Serum lipid and blood pressure responses to quercetin vary in overweight patients by apolipoprotein E genotype

Abstract

Our objective was to examine the effect of a quercetin supplementation on blood pressure, lipid metabolism, markers of oxidative stress, inflammation, and body composition in an at-risk population of 93 overweight-obese volunteers aged 25-65 y with metabolic syndrome traits in relation to apolipoprotein (apo) E genotype. Participants were randomized to receive 150 mg/d quercetin in a double-blinded, placebo-controlled, crossover trial with 6-wk treatment periods separated by a 5-wk washout period.
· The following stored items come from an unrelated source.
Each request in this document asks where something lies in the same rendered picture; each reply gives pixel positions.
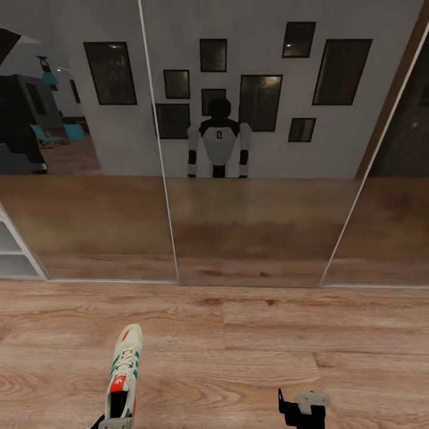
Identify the gym shoe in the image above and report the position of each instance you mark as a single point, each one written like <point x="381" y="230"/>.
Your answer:
<point x="120" y="397"/>

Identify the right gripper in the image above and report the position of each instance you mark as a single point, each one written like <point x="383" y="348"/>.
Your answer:
<point x="294" y="417"/>

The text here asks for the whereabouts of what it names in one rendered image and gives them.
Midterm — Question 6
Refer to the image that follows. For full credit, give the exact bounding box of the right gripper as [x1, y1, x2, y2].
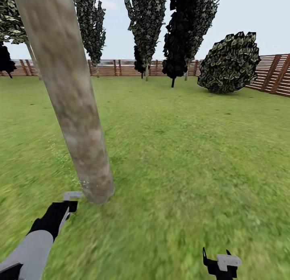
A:
[203, 250, 237, 280]

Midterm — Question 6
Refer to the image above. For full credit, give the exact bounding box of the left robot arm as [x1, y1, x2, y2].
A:
[0, 191, 83, 280]

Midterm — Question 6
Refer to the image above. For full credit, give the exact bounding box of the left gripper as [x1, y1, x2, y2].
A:
[66, 201, 78, 213]

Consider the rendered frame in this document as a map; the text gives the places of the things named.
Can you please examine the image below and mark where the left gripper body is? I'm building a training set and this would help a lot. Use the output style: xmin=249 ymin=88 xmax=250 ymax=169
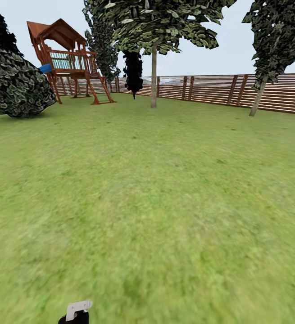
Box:
xmin=58 ymin=311 xmax=89 ymax=324

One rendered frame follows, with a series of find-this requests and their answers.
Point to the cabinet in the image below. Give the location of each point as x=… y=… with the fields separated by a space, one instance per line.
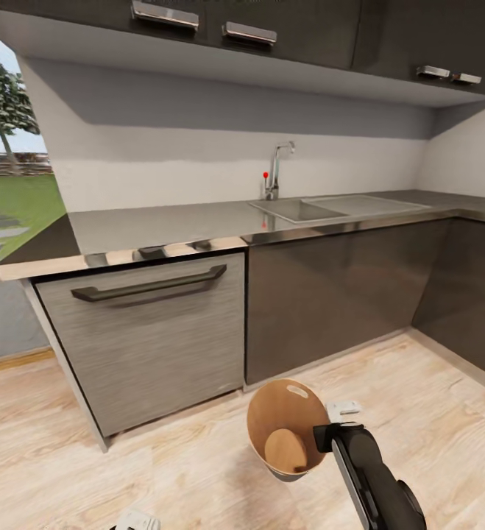
x=285 y=44
x=418 y=52

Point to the dishwasher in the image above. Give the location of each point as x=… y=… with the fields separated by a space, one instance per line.
x=151 y=338

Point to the drop in sink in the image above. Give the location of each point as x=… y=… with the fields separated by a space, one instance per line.
x=320 y=209

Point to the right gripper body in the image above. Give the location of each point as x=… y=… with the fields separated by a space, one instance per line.
x=323 y=437

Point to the trash can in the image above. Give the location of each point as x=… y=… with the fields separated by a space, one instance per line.
x=280 y=427

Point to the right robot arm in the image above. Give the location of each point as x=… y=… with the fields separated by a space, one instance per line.
x=381 y=502

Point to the fixed window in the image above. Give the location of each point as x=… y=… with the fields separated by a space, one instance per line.
x=30 y=201

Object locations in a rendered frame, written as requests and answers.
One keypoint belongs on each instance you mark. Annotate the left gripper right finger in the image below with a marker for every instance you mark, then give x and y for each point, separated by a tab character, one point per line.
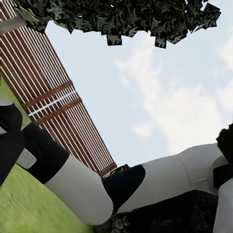
225	144

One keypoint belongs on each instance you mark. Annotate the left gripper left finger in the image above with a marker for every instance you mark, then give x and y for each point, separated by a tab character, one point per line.
11	147

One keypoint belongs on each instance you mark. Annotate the tree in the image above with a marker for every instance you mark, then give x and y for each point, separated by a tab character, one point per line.
191	212
167	20

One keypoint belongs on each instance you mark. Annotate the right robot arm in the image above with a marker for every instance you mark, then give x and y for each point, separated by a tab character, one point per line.
93	199

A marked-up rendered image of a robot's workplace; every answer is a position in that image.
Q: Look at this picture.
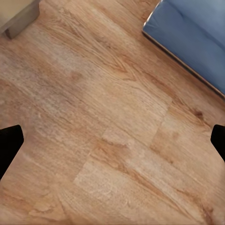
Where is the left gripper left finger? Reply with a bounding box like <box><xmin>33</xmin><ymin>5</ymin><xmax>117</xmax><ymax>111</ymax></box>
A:
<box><xmin>0</xmin><ymin>125</ymin><xmax>24</xmax><ymax>180</ymax></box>

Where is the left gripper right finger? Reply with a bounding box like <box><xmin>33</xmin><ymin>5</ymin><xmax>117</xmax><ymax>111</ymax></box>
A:
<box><xmin>210</xmin><ymin>125</ymin><xmax>225</xmax><ymax>161</ymax></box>

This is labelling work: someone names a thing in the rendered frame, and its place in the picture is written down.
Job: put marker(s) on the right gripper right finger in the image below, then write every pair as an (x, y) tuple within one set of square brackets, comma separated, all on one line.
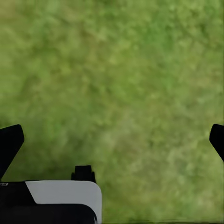
[(217, 139)]

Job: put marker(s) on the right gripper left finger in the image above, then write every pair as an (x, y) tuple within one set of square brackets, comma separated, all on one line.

Retrospectively, 5 apoE genotype variants were found (ε2/ε3, n = 3; ε3/ε3, n = 60; ε3/ε4, n = 23; ε2/ε4, n = 4; and ε4/ε4, n = 3). Participants were classified into the following 3 apoE phenotypes: apoE2 (n = 3), apoE3 (n = 60), and apoE4 (n = 26). Data were analyzed for apoE3 and apoE4 subgroups. Quercetin decreased systolic blood pressure by 3.4 mm Hg (P < 0.01) in the apoE3 group, whereas no significant effect was observed in the apoE4 group. Quercetin decreased serum HDL cholesterol (P < 0.01) and apoA1 (P < 0.01) and increased the LDL:HDL cholesterol ratio (P < 0.05) in the apoE4 subgroup, whereas the apoE3 subgroup had no significant changes in these variables. Quercetin significantly decreased plasma oxidized LDL and tumor necrosis factor-α in the apoE3 and apoE4 groups, whereas no significant intergroup differences were found. Serum C-reactive protein and nutritional status (body weight, waist circumference, fat mass, fat-free mass) were unaffected compared with placebo. In conclusion, quercetin exhibited blood pressure-lowering effects in overweight-obese carriers of the apo ε3/ε3 genotype but not in carriers of the ε4 allele. Furthermore, quercetin supplementation resulted in a reduction in HDL cholesterol and apoA1 in apo ε4 carriers. © 2010 American Society for Nutrition.